Task statement: Say how many lines in the entries contain "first", giving only the number.

Data in this exercise:
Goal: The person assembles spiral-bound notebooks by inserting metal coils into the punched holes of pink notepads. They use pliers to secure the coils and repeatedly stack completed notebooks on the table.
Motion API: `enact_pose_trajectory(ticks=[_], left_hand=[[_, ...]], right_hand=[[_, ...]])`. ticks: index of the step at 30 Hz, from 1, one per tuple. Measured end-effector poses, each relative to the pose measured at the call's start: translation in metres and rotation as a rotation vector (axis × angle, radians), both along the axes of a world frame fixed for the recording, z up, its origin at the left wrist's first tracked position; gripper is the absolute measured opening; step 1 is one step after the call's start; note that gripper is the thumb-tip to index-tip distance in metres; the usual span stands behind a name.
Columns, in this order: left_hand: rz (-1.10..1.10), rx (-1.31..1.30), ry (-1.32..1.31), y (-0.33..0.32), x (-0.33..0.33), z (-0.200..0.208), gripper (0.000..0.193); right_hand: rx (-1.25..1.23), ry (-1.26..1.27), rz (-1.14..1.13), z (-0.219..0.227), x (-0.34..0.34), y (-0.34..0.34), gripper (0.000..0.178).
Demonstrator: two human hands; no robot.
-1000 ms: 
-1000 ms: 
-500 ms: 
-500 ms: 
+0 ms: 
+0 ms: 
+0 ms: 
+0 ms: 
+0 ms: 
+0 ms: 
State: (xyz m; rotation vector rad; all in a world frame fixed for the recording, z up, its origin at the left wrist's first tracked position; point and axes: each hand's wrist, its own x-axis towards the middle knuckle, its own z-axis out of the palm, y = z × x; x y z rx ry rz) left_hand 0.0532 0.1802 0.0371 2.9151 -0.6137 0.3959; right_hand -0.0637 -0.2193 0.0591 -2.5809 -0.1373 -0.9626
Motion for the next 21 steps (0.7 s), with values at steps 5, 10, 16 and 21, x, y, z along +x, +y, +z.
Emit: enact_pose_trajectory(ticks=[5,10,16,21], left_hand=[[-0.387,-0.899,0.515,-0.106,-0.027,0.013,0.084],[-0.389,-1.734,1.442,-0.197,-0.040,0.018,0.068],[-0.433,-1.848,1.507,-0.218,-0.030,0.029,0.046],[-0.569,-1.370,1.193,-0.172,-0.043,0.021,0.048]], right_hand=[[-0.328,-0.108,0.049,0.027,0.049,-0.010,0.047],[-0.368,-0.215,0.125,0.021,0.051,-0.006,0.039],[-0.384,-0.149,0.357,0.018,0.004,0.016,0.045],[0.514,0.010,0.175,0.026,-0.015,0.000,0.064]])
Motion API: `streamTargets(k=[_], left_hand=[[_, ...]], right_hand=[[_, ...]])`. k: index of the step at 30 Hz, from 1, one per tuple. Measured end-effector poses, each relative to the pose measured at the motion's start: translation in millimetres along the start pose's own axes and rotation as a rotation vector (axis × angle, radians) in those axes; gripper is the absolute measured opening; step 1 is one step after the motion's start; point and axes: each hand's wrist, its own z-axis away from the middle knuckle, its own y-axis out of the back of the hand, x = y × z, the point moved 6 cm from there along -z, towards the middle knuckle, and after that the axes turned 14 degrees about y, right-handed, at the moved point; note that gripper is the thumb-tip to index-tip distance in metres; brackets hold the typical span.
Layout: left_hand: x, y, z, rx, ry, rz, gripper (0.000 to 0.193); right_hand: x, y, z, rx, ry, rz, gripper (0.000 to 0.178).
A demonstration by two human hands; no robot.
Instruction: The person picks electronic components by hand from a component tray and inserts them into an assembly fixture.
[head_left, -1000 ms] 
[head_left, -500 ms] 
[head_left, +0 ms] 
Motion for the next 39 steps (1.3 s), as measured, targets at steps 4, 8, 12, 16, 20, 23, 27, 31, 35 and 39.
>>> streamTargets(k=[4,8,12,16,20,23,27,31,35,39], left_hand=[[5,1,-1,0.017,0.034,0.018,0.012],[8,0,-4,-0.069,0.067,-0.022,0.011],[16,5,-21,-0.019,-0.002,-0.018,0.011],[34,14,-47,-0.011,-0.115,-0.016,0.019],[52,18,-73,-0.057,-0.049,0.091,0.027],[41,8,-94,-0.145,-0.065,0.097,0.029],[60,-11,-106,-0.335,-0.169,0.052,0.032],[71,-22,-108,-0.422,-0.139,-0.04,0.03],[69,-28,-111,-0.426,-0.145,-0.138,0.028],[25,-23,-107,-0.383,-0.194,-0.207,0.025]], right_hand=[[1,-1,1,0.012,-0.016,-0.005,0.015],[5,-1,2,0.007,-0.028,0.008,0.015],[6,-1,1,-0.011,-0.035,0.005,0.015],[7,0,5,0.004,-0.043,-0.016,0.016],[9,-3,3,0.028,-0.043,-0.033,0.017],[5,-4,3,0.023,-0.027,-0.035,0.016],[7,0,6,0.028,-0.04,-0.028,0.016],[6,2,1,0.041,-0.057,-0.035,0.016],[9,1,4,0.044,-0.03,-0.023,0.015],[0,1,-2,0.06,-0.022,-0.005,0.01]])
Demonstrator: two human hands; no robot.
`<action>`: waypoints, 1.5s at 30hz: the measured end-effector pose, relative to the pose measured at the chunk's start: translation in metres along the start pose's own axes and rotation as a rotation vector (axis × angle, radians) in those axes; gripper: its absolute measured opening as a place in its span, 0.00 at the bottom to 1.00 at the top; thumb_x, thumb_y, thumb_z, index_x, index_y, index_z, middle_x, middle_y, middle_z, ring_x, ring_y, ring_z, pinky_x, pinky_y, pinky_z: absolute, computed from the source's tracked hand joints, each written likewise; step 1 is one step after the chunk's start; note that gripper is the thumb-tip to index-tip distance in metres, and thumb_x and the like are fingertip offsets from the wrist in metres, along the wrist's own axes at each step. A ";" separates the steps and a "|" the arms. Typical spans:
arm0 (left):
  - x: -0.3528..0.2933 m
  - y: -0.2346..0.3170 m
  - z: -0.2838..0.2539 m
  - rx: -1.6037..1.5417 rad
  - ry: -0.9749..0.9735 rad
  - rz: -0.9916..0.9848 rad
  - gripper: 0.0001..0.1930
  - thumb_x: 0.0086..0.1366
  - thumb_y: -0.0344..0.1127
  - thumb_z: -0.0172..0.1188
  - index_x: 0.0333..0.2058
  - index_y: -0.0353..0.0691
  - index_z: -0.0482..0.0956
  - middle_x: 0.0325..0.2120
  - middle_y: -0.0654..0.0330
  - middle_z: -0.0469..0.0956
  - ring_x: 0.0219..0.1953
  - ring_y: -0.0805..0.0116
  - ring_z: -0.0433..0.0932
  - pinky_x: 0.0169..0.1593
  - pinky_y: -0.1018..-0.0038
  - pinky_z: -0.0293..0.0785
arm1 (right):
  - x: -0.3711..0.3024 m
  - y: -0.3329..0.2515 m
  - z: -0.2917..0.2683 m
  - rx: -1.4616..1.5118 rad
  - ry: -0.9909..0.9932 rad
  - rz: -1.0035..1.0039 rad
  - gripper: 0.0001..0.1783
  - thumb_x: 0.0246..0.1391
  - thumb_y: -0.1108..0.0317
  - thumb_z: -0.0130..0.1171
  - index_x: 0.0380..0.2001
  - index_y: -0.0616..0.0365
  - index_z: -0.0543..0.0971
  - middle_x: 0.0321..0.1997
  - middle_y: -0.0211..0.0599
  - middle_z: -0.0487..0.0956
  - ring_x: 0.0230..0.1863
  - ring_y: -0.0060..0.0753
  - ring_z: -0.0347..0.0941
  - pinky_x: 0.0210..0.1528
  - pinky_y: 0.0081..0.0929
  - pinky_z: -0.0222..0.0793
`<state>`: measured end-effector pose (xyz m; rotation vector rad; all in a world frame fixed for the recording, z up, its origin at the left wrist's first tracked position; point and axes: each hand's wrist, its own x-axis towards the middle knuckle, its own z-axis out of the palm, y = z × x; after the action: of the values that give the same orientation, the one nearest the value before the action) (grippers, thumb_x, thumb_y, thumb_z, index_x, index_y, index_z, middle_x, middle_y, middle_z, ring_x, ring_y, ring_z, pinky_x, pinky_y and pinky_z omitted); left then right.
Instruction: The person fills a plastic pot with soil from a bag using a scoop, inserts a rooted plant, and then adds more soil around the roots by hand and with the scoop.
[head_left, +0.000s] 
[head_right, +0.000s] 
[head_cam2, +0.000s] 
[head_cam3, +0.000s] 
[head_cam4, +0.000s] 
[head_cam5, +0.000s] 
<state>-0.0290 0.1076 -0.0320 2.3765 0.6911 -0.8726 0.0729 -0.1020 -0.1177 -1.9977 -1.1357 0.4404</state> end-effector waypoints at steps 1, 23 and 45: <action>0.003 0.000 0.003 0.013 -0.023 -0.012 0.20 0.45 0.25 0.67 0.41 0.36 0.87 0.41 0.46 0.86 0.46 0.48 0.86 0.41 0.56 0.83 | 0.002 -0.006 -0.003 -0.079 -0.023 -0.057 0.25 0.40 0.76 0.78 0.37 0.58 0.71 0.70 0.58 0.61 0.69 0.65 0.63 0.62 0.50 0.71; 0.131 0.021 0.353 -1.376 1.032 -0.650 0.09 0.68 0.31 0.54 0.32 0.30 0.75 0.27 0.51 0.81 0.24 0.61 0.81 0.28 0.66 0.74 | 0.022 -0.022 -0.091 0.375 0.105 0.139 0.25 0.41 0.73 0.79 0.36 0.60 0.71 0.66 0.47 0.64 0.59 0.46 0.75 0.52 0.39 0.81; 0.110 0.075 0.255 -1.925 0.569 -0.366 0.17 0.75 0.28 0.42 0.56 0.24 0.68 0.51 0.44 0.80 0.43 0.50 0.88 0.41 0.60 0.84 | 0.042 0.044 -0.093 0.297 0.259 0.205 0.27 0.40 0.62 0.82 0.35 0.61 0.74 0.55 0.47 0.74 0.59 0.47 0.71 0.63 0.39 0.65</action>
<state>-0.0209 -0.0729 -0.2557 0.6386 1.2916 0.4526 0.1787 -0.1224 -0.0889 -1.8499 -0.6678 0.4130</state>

Task solution: 3